GPT CGT fail - another AI cautionary tale!

The legal profession has collectively been getting very excited about AI this year. Used properly, it has huge potential to support lawyers in delivering legal services and reducing costs for clients. There seem to be a huge number of products in testing or early release phase which promise to transform the way we conduct legal research, analyse legal arguments and carry out disclosure, to list just a few. Many of these use Chat GPT4 or similar technology but applied across legal document databases or private data sets rather than the web, with all the inaccurate junk that sits out there alongside the reliable information. This approach has the potential to reduce the sort of “hallucinations” that sometimes occur if you ask the publicly available version of Chat GPT to answer a legal question. However, we are a long way from an infallible machine that can reliably tell you the answer to any legal question with accuracy. These tools still need to be given the right prompts and the results need to be checked and refined as carefully as you would with anything handed to you by a trainee lawyer.

Last week gave us another lesson in the dangers of over reliance on AI and not properly checking the results. In the case of Harber v Commissioners for HMRC [2023] UKFTT 1007 – an otherwise unexciting appeal against a penalty for failure to notify liability to capital gains tax – a litigant in person appears to have used an AI tool to find helpful caselaw in support of their appeal. The AI tool duly obliged. The only problem being that the caselaw did not actually exist. Appeal dismissed!

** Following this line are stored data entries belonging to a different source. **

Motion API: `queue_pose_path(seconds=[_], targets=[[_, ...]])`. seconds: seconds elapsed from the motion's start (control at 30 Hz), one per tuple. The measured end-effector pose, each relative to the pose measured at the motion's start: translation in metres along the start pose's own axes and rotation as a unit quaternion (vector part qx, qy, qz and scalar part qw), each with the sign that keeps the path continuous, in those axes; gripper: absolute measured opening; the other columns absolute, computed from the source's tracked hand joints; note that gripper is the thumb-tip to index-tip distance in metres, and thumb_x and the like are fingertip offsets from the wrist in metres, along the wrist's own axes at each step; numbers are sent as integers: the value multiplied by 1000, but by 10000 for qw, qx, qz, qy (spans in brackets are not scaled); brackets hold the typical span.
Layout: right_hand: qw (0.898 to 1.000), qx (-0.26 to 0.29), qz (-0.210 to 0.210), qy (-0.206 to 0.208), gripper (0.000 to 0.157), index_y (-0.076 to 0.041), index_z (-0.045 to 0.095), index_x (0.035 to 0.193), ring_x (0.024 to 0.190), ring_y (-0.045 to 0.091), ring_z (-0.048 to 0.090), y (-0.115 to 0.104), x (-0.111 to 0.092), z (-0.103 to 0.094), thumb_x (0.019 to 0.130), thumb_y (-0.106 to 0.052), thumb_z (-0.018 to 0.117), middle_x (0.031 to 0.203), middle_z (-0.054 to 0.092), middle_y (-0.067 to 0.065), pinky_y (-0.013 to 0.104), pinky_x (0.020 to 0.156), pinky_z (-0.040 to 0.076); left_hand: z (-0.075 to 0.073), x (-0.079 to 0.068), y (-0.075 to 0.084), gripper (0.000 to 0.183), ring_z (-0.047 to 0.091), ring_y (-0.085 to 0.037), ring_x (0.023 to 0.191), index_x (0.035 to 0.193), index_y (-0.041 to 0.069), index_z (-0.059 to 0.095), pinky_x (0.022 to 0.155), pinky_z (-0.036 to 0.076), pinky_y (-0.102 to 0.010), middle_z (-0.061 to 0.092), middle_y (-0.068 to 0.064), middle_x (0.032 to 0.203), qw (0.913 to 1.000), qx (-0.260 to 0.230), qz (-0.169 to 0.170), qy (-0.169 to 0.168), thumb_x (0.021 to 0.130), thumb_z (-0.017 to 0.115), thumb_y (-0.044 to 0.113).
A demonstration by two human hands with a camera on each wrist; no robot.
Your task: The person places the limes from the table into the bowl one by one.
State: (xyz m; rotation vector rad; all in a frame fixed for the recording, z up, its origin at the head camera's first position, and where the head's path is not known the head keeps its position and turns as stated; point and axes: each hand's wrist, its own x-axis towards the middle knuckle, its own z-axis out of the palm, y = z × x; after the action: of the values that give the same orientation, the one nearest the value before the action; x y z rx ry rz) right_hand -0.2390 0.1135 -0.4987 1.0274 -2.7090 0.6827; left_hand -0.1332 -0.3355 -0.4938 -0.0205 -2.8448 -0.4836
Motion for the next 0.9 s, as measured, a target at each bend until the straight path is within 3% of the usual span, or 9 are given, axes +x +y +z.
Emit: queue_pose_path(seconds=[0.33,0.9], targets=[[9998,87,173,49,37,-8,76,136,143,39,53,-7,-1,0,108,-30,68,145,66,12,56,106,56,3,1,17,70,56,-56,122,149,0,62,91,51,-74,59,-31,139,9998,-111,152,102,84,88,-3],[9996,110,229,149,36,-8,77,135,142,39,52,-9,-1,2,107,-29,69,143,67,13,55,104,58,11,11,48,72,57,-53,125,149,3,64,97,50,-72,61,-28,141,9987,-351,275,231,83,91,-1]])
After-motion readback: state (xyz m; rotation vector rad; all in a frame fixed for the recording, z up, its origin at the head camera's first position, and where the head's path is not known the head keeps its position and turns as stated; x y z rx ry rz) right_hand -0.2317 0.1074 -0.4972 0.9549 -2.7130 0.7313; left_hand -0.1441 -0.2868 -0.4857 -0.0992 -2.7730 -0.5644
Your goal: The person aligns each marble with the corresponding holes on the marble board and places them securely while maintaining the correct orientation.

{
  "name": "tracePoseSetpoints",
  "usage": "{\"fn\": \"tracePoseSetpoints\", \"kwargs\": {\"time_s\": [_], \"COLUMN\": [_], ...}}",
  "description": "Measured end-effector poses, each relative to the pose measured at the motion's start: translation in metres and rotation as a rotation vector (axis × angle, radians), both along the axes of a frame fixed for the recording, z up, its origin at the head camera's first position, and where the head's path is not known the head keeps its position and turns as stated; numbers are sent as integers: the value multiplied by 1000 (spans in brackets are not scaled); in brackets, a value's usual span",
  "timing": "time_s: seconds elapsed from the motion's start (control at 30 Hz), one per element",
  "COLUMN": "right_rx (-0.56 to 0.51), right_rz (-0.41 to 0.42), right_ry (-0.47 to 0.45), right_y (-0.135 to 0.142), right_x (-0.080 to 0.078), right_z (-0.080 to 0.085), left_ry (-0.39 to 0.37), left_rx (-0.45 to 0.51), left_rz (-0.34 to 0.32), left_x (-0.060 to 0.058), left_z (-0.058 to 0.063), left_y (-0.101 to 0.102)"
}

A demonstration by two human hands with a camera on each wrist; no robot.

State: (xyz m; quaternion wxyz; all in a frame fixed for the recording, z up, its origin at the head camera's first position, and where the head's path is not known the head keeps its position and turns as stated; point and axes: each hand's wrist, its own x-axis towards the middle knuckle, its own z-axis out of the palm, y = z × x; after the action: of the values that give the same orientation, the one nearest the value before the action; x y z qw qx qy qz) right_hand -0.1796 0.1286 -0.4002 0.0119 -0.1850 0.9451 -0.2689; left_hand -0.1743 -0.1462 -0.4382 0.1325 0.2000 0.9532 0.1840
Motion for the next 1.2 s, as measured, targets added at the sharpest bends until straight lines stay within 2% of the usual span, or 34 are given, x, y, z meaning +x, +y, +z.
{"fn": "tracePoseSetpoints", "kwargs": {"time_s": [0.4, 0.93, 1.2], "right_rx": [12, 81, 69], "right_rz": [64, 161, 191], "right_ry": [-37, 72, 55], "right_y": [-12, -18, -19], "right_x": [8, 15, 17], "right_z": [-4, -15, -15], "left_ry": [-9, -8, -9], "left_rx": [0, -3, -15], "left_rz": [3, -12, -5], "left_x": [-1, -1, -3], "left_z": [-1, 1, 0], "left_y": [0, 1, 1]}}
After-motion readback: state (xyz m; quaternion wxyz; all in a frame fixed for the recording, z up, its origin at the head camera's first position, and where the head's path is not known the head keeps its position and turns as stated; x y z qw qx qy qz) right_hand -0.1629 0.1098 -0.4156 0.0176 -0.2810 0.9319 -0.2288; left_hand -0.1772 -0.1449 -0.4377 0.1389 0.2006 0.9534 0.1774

This is perhaps less egregious than the US case of Mata v Avianca in which two qualified lawyers relied on summaries of fake cases supplied to them by Chat GPT and then, when challenged by the judge, doubled down by getting Chat GPT to supply them with the full (but still fake) judgments. However, it still serves to highlight the risks of assuming that AI is somehow omnipotent and all knowing.

We are on the cusp of having some very exciting new tools at our disposal. But they are just that. Tools. And they will only be as good as the humans operating them.